Logstash pipeline index question

AS many of you know and have been following, my syslog collectors keep stopping due to running out of shards. I have made some improvements and they now run for about 3 weeks before I have to "close" the index. Better than deleting them for sure. However I would rather be able to have them roll over on their own and then I should be able to create data history policies for the syslogs.

To that end I have been reviewing some of the patterns in the current Logstash pipelines and as i do not want to break my live environment I thought I would ask the question first. If I change my syslog index to the following:

"%{;syslog-YYYY]}-%{[@metadata][version]}-%{+YYYY.MM.dd}

which closely resembles a beat index. Would that be more effective than what I am currently using and allow the index to continue without stopping. Current index creation in the Logstash pipeline for syslogs is as follows:

"syslog-%{+YYYY.MM}"

Thank you for all your help and assistance. It is always much appreciated.

M.Kirby

This begs for ILM.

How big does your index get? If you won't use ILM, then adjust your index pattern to try for same sizes ILM uses, max 50G or 30 days.

The problem with using date fields in the index name is that data with old or invalid dates will be written to an index with that date, so the data ingested now may go to several indices. Same with multiple versions, if you have 10 different metadata versions running, 10 indices.

Agree with @rugenl.
Can you expound upon what you mean by:

I think understanding that better might help you get the best answer. Also, what version of Elastic are your running?

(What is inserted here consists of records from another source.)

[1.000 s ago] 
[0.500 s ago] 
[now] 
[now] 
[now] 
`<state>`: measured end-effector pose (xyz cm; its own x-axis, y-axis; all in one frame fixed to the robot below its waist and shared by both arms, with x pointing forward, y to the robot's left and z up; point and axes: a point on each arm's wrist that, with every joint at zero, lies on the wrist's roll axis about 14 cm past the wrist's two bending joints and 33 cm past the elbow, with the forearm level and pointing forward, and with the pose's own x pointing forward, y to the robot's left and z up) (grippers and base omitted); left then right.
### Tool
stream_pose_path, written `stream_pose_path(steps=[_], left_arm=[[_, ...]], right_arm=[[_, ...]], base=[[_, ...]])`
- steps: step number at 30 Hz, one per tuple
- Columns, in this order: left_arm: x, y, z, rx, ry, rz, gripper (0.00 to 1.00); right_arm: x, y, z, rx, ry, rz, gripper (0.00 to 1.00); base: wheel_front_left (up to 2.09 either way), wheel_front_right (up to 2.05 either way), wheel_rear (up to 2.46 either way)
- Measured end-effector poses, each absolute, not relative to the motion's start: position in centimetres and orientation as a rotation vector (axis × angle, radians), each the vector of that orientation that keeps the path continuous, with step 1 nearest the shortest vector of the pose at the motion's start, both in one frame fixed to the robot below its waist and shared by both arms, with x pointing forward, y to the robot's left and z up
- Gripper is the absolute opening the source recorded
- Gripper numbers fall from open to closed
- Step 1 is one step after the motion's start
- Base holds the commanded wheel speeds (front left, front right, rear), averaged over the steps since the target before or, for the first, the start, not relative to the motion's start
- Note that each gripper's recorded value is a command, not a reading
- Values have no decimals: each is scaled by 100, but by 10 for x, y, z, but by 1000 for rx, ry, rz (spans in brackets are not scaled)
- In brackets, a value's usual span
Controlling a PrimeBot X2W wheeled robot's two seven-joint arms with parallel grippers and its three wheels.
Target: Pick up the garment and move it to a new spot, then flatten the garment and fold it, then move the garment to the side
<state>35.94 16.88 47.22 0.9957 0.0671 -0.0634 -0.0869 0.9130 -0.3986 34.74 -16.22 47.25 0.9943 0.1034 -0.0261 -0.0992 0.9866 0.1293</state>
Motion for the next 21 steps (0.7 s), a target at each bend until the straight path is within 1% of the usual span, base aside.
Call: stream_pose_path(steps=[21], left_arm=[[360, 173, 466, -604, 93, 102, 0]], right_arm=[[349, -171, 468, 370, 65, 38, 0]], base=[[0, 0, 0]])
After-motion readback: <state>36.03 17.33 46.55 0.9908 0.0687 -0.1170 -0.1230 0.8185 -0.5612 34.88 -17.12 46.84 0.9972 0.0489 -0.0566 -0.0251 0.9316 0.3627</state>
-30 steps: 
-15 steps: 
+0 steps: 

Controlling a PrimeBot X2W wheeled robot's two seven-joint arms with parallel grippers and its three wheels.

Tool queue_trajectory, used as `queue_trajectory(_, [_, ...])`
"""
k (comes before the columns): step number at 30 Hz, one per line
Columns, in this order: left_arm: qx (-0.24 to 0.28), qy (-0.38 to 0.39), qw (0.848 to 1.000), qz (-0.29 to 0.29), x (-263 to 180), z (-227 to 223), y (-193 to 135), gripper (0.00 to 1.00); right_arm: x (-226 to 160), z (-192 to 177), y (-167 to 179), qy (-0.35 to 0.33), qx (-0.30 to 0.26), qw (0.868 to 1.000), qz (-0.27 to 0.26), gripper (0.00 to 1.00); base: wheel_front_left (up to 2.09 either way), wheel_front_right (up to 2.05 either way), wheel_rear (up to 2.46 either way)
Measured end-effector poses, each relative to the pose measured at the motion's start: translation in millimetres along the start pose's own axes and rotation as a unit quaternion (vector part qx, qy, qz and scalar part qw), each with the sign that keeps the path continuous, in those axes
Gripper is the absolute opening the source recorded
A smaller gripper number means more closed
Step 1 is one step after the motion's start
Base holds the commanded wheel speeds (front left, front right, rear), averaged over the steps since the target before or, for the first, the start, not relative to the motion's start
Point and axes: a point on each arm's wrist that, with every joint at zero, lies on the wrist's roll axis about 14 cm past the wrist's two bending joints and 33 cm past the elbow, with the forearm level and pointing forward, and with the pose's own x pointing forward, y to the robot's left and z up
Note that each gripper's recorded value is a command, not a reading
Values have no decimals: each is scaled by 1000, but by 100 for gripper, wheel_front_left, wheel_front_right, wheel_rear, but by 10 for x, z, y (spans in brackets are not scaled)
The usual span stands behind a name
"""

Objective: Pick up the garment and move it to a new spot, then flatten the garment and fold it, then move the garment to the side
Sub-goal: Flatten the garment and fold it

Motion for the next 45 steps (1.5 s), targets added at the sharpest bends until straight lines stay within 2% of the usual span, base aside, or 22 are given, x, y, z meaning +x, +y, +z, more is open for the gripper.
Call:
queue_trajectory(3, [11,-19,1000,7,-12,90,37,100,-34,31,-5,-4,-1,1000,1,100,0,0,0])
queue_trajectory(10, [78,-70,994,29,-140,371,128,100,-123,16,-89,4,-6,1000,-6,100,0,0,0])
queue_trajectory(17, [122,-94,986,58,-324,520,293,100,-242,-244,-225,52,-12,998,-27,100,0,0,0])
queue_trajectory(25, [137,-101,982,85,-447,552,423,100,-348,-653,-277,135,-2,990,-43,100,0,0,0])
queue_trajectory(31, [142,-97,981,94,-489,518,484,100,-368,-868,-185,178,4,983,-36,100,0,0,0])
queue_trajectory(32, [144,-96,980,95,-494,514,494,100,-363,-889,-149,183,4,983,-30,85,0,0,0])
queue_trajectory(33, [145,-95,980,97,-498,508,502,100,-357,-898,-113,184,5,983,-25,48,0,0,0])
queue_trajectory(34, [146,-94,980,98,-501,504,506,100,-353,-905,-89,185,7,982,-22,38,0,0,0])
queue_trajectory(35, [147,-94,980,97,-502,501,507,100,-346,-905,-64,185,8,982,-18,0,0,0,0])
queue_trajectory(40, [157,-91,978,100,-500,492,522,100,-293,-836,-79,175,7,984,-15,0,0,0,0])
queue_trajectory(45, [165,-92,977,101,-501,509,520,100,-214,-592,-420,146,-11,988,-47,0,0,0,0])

The index is pretty small, not much over a megabit of data. I keep having to close the indices after a few weeks to continue the flow of information.

Do you have an example of how to adjust the pattern to have larger sizes? Also when I tried the ILM it doesn't allow me to roll over. Maybe the way I am using it. Any assistance with that is much appreciated as well. I will keep researching the proper use of ILM.

thank you Len for the reply it is appreciated.

M.Kirby

I have a maximum of 1000 shards and it reaches that maximum then stops collecting until I either close old shards or delete them. I have tried to use the following in the Dev Tools to correct the issue.

Put /cluster/settings/_settings
{
 "persistent": {
     "elasticsearch.routing.allocation.total_shards_per_node": null
    }
}

And it has not made it to be an unlimited amount of shards as I was hoping. Unless I need to close all the current shards and then run the command.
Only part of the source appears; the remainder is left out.